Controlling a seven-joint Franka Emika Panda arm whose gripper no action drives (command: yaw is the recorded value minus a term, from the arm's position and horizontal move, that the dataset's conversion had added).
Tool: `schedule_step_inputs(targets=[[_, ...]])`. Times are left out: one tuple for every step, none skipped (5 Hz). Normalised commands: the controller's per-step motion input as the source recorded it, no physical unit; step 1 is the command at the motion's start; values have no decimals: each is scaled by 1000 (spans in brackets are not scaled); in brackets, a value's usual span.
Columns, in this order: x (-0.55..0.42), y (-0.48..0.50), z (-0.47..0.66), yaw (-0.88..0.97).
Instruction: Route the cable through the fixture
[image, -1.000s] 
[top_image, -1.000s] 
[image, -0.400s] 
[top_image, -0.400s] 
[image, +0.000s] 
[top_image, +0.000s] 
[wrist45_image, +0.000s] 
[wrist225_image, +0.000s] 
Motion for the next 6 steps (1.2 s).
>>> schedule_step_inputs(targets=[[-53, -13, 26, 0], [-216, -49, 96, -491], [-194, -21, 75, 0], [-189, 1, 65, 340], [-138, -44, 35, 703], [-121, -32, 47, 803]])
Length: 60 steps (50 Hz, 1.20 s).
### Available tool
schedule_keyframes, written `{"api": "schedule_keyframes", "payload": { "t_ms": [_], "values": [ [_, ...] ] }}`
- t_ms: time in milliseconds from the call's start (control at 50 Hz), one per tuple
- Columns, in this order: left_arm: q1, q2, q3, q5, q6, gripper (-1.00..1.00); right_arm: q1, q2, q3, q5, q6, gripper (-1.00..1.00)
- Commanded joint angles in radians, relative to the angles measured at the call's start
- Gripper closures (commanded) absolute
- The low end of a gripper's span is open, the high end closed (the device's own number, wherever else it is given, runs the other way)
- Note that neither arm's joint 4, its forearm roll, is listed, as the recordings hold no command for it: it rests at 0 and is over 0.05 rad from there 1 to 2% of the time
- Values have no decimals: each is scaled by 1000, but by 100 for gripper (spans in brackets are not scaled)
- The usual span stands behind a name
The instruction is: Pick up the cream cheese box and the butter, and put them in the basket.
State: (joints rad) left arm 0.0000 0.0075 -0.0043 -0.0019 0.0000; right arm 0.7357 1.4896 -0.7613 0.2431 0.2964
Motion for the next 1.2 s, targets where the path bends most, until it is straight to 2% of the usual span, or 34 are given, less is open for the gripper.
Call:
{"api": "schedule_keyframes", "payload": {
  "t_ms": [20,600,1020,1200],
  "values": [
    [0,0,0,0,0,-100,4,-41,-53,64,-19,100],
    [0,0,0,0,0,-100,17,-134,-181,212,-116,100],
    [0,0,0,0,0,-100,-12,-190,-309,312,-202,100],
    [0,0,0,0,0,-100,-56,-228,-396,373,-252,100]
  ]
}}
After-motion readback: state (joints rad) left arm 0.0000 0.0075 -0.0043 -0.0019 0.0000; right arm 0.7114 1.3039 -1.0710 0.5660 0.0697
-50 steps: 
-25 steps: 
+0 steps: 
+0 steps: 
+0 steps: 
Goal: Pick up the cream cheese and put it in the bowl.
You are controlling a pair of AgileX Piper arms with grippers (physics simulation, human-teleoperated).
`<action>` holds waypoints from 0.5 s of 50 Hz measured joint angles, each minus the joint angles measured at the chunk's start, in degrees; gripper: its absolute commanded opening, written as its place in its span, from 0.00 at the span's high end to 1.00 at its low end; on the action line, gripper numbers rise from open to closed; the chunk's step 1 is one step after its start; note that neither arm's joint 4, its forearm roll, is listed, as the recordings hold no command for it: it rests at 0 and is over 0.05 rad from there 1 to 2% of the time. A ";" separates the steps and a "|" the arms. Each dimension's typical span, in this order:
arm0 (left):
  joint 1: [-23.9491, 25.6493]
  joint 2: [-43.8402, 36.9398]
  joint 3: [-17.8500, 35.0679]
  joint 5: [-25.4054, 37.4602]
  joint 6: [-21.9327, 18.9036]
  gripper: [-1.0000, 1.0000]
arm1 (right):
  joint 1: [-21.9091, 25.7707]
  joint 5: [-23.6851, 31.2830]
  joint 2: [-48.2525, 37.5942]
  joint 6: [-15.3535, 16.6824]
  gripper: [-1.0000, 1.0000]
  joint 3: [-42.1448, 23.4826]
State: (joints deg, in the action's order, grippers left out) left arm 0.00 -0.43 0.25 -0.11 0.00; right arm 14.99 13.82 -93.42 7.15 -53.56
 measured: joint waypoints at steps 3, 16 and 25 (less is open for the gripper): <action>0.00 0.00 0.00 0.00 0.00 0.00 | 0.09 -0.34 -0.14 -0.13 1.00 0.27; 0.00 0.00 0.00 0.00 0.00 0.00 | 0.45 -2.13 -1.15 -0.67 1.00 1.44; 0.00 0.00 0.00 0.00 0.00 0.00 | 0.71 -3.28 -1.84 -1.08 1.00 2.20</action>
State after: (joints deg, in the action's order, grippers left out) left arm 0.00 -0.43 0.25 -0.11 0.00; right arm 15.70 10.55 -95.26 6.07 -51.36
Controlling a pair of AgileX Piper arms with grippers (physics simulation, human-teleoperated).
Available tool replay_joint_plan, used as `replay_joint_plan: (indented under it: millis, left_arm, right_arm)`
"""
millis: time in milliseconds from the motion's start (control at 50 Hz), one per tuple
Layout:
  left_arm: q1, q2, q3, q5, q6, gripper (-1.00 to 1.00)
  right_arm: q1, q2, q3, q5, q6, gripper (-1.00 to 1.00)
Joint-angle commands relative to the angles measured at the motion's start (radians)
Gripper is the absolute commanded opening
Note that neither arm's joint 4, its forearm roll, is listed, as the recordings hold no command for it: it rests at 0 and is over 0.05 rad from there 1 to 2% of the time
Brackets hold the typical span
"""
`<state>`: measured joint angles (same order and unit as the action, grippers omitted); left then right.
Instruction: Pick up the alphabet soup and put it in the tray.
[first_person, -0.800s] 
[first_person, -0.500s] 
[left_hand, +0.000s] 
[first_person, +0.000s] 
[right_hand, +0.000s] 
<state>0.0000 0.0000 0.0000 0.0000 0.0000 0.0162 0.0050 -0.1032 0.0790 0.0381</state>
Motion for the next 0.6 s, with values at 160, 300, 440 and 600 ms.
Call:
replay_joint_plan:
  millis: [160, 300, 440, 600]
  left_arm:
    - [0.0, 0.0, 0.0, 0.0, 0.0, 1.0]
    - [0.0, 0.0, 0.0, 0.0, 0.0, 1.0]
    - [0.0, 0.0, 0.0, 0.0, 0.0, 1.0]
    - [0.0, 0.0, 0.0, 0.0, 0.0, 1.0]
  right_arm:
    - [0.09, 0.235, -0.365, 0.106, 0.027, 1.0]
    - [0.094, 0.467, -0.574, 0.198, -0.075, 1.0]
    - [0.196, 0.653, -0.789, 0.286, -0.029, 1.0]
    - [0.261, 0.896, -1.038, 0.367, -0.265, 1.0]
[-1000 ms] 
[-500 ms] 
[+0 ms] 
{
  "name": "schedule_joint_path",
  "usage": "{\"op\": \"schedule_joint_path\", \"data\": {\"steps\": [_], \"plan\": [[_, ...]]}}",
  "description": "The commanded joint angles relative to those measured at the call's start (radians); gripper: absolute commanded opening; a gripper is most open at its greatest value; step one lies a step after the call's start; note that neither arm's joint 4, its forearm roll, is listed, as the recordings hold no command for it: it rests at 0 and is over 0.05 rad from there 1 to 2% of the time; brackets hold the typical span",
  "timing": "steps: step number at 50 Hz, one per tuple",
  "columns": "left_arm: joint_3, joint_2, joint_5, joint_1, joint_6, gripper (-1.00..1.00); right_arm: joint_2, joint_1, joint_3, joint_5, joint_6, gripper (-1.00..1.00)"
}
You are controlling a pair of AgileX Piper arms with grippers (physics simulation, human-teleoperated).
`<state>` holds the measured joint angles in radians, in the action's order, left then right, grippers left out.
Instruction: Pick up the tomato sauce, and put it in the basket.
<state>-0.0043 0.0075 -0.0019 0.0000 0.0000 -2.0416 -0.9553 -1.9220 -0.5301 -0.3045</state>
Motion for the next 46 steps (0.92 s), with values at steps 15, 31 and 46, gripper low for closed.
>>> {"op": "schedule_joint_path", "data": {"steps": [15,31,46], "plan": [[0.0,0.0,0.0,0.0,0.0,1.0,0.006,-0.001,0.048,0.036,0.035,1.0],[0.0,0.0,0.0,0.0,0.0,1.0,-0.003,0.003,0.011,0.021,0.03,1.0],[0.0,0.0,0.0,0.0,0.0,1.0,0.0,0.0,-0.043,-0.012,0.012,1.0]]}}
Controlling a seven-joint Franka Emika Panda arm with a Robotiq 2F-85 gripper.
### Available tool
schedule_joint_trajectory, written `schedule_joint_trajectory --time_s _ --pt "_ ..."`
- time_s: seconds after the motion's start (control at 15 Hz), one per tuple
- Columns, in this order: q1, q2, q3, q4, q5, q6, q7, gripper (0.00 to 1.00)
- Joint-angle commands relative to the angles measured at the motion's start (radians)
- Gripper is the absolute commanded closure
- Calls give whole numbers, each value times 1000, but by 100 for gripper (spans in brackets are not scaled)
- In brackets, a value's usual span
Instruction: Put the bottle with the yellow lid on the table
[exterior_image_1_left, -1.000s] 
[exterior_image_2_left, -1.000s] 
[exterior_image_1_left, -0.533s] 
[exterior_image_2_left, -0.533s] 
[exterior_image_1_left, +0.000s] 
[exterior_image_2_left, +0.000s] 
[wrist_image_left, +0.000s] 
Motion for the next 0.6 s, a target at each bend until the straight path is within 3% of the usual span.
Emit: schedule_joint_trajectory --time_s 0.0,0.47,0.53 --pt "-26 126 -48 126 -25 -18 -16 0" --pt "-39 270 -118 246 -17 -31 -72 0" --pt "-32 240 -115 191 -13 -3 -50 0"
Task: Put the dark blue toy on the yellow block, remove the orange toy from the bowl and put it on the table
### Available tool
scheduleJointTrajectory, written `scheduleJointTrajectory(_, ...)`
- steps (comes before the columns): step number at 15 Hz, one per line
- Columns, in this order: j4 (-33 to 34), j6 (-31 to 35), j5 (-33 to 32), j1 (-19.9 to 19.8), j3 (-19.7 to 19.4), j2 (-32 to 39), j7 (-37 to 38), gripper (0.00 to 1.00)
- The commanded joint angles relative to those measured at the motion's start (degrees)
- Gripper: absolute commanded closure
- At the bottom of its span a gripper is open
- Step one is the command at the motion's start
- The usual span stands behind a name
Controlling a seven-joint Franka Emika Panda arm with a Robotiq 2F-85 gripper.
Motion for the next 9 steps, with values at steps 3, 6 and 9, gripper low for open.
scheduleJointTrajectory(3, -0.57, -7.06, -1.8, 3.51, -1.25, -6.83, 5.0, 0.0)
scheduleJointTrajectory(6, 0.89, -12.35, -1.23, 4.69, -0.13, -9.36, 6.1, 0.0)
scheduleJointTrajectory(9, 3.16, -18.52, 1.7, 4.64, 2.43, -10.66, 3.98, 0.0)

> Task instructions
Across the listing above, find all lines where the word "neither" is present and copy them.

> Solution for this exercise
- Note that neither arm's joint 4, its forearm roll, is listed, as the recordings hold no command for it: it rests at 0 and is over 0.05 rad from there 1 to 2% of the time
`<action>` holds waypoints from 0.5 s of 50 Hz measured joint angles, each minus the joint angles measured at the chunk's start, in degrees; gripper: its absolute commanded opening, written as its place in its span, from 0.00 at the span's high end to 1.00 at its low end; on the action line, gripper numbers rise from open to closed; the chunk's step 1 is one step after its start; note that neither arm's joint 4, its forearm roll, is listed, as the recordings hold no command for it: it rests at 0 and is over 0.05 rad from there 1 to 2% of the time. A ";" separates the steps and a "|" the arms. Each dimension's typical span, in this order:
Note that neither arm's joint 4, its forearm roll, is listed, as the recordings hold no command for it: it rests at 0 and is over 0.05 rad from there 1 to 2% of the time
  "description": "The commanded joint angles relative to those measured at the call's start (radians); gripper: absolute commanded opening; a gripper is most open at its greatest value; step one lies a step after the call's start; note that neither arm's joint 4, its forearm roll, is listed, as the recordings hold no command for it: it rests at 0 and is over 0.05 rad from there 1 to 2% of the time; brackets hold the typical span",

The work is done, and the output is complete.